GOAL OF THE EXERCISE: Determine how many lines of the listing below hold the string "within". Reply only with the number.

EXTRACTED DATA:
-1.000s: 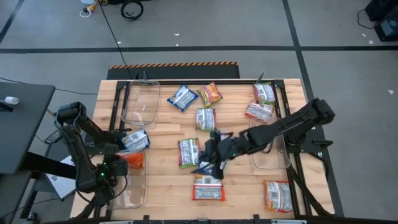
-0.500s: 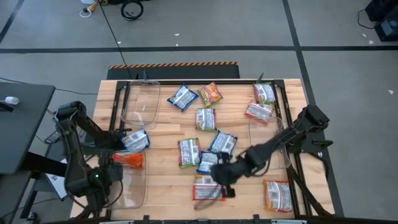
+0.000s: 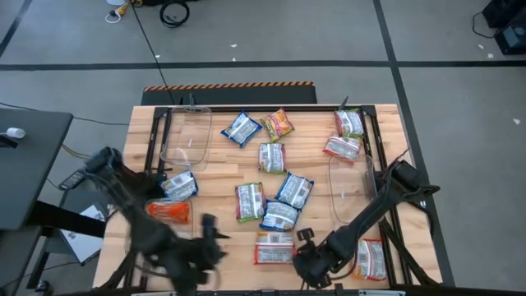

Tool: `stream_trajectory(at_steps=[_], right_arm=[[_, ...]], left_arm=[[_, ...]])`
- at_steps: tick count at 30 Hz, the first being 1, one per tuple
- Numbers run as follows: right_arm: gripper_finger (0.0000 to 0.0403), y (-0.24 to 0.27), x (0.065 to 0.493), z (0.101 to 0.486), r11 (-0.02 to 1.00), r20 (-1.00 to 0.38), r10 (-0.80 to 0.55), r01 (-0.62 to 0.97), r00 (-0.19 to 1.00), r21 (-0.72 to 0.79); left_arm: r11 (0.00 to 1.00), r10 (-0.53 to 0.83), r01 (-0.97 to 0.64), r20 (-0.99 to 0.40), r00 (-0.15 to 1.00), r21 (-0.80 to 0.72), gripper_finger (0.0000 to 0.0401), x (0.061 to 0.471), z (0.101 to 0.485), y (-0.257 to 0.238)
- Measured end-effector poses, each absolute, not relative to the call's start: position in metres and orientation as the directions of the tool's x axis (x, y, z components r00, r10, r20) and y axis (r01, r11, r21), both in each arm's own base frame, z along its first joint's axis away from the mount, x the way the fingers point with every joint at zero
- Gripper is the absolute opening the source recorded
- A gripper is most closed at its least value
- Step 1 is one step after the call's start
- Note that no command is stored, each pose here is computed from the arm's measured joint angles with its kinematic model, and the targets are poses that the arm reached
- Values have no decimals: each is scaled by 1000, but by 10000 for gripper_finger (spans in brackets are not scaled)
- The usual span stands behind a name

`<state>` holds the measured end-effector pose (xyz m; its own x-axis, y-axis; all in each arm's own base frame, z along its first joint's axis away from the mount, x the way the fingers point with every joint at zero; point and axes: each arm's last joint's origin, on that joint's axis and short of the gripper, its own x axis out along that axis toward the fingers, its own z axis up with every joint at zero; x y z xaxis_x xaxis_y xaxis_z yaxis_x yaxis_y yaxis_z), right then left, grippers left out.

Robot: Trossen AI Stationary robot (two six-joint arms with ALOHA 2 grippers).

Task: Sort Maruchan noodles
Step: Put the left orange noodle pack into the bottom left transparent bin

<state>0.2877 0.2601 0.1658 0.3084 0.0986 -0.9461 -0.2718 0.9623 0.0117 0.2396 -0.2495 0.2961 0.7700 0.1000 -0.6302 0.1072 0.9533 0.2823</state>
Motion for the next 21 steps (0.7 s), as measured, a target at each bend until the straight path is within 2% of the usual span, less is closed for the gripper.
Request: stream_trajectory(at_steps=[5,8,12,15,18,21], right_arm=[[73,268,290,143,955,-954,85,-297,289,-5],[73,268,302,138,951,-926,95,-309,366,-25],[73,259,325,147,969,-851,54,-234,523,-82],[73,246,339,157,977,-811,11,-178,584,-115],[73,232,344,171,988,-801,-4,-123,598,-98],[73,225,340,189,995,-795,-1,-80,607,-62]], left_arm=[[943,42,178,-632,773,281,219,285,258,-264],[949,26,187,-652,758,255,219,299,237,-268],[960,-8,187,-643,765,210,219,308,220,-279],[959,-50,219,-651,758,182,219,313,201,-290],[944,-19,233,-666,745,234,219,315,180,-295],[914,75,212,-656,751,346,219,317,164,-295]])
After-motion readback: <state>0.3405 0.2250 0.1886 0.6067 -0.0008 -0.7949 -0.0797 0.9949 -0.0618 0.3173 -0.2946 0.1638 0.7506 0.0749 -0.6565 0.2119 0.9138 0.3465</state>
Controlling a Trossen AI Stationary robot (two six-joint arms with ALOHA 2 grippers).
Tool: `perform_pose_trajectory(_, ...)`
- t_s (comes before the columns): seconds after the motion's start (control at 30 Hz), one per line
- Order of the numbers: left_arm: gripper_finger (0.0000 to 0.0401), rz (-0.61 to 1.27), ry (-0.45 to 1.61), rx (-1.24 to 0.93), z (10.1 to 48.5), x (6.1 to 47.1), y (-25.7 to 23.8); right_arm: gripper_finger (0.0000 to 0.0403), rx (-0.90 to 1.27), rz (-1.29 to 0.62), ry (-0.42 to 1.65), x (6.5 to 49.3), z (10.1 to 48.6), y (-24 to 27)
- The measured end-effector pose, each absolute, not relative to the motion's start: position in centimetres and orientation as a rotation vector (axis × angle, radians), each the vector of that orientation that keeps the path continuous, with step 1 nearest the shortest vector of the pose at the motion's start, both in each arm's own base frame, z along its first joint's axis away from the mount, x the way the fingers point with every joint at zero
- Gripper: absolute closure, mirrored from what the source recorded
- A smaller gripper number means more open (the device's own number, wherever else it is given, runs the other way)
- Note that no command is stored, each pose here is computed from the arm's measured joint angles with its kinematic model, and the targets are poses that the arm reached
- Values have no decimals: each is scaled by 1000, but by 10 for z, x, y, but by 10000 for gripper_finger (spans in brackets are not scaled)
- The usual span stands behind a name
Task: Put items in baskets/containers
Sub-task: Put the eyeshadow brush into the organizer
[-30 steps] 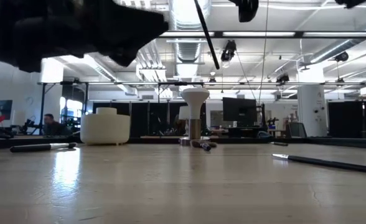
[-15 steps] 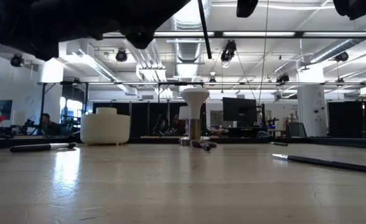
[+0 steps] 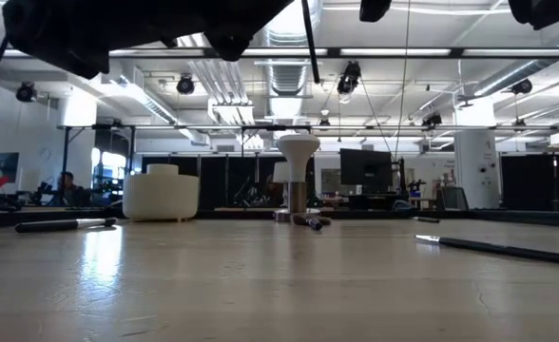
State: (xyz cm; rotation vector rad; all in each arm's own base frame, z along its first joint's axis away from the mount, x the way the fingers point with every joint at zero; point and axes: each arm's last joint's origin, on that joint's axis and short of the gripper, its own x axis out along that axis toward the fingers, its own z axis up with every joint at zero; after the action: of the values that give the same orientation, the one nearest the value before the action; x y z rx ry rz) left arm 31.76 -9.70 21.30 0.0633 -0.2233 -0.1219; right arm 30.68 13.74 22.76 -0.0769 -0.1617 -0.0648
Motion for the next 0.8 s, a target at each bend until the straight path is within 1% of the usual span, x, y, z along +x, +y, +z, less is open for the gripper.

ANSWER SECTION: 2